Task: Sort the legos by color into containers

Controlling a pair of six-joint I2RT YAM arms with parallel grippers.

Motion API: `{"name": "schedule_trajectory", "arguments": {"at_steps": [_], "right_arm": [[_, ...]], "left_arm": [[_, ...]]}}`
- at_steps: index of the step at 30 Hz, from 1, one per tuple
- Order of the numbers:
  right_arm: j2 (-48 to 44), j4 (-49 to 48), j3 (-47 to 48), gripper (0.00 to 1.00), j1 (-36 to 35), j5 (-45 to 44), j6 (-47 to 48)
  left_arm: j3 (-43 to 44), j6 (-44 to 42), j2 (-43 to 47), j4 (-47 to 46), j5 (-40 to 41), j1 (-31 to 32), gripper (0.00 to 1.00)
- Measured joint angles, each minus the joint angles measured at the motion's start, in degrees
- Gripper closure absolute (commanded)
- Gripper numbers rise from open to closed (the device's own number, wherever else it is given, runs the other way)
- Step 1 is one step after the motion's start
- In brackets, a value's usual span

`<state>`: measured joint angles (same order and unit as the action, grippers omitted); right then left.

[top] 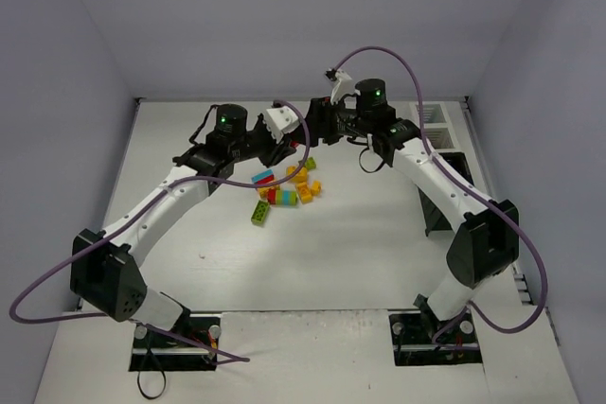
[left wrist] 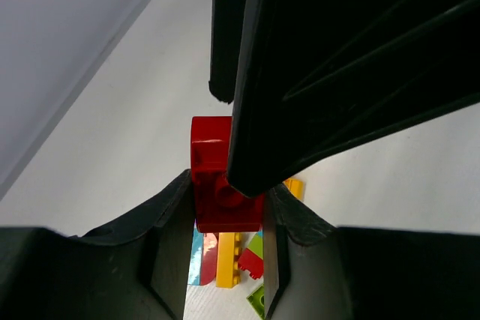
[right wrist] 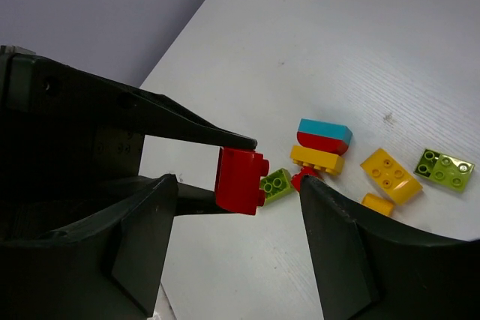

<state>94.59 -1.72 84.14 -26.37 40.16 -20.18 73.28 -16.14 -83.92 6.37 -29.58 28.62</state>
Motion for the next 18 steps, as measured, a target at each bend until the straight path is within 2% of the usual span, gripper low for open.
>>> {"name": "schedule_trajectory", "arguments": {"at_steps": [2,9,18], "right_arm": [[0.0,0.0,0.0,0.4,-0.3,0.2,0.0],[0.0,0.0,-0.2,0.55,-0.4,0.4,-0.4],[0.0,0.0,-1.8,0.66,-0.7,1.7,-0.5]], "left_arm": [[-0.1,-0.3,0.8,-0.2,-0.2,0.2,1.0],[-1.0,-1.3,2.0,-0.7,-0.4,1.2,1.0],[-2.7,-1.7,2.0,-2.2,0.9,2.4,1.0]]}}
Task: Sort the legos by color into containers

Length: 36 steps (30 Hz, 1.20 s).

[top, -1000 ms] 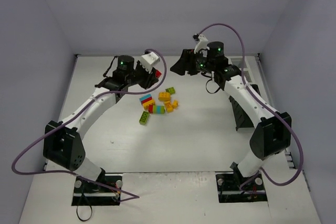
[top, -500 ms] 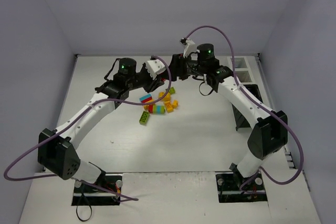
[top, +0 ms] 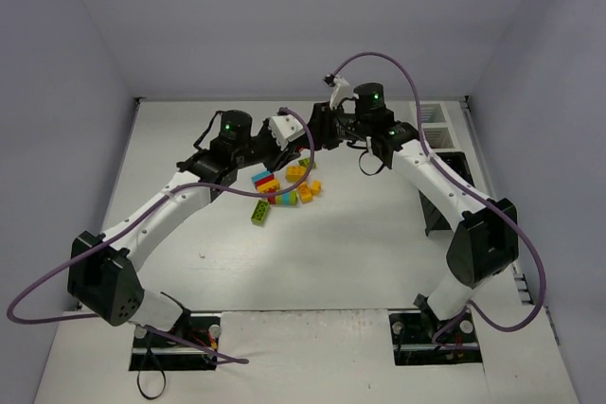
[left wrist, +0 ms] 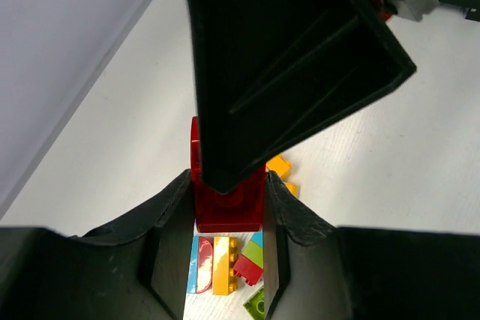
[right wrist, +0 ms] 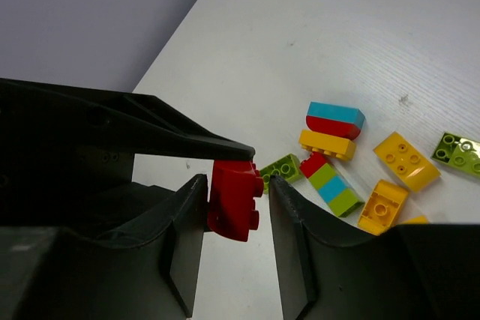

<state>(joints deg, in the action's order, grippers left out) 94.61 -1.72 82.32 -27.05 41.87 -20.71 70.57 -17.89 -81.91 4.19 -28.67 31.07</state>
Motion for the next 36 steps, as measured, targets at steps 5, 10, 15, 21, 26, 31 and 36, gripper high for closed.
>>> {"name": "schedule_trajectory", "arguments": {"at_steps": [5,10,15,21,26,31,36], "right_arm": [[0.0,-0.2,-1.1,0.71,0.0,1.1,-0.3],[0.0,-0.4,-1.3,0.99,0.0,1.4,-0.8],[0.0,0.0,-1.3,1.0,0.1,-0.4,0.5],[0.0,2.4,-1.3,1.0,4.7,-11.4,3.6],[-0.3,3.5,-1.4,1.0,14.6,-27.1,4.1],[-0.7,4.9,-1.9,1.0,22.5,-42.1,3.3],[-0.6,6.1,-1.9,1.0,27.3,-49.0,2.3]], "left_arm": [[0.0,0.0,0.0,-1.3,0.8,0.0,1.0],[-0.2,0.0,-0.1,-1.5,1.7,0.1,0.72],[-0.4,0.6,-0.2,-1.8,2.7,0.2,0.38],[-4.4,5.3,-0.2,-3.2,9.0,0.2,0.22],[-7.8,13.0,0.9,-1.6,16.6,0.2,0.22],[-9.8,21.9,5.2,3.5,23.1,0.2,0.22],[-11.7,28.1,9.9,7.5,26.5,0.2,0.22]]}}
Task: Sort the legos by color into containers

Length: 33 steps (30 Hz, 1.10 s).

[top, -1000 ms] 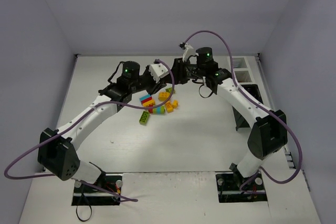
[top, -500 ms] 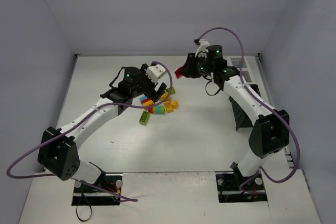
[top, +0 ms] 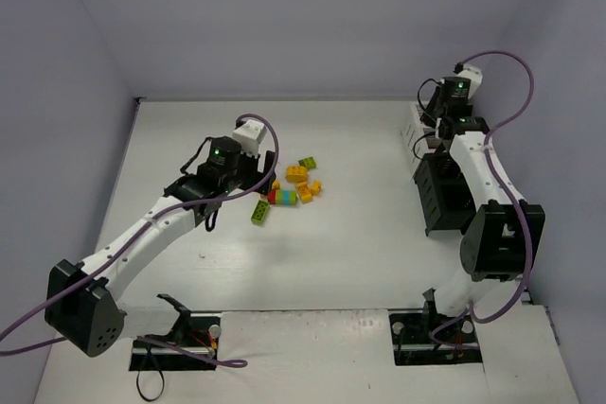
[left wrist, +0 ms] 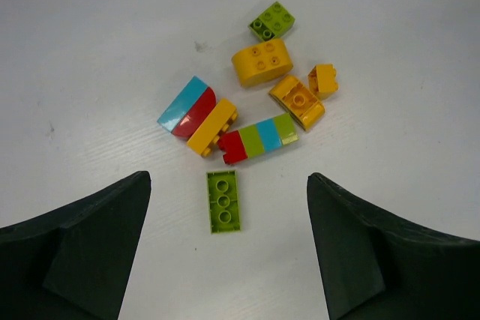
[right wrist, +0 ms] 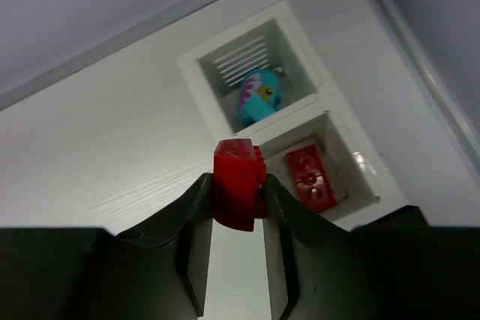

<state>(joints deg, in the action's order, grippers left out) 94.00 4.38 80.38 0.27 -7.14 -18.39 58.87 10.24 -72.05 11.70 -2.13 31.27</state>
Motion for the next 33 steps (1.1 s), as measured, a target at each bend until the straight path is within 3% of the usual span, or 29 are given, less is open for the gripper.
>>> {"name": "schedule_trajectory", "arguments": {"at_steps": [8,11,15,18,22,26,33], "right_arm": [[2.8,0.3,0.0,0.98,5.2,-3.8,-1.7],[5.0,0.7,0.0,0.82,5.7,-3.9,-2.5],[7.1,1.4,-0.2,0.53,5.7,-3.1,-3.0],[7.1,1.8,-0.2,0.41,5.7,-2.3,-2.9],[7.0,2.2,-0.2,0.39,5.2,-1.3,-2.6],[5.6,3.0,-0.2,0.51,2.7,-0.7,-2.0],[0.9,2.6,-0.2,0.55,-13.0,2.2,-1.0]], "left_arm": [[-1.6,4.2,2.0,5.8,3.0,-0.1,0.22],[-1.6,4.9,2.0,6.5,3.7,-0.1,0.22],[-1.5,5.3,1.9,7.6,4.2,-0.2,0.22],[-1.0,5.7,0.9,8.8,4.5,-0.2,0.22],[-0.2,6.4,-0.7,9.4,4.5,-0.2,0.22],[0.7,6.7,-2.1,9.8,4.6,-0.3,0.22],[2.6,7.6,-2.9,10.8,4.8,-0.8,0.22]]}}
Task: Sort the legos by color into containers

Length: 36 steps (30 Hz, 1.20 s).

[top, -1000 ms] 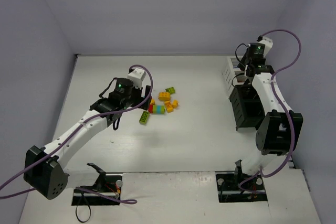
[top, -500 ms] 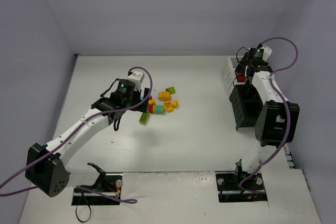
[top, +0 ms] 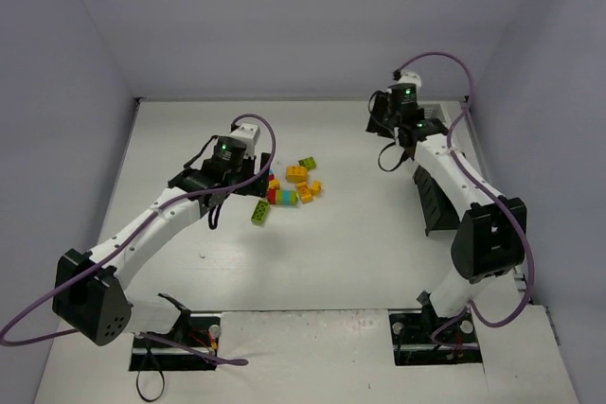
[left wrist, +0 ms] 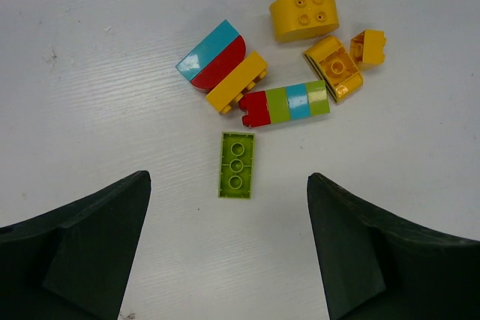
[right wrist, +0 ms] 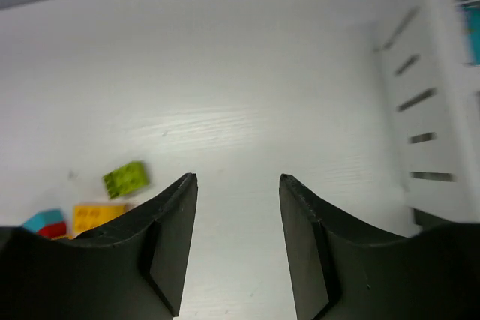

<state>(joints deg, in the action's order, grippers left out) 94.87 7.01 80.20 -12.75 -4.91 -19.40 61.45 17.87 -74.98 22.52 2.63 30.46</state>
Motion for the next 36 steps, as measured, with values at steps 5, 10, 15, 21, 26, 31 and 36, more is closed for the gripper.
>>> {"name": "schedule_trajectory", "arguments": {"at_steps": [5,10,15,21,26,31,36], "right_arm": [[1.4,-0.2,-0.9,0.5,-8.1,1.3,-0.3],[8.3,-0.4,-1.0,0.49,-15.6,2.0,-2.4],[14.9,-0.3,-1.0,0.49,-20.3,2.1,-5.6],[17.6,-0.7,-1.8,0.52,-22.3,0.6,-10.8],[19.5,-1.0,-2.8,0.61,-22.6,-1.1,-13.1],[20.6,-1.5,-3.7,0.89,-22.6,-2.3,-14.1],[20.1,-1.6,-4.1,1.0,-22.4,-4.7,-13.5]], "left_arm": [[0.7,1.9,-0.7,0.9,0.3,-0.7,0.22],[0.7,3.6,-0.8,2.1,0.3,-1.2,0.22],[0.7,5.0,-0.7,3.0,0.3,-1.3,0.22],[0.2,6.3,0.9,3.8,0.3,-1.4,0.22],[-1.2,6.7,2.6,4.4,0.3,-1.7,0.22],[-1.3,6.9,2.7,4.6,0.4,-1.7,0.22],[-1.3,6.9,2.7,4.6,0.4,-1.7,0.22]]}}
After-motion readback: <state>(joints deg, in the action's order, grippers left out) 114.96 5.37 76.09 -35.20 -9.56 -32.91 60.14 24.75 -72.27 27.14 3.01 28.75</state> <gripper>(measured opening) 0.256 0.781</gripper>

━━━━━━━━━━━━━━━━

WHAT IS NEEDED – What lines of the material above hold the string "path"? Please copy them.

SOLUTION –
Motion for the next 18 steps, as measured, a target at each bend until the straight path is within 2% of the usual span, gripper low for open.
Motion for the next 33 steps (1.1 s), as measured, a target at each bend until the straight path is within 3% of the usual span, or 29 are given, less is open for the gripper.

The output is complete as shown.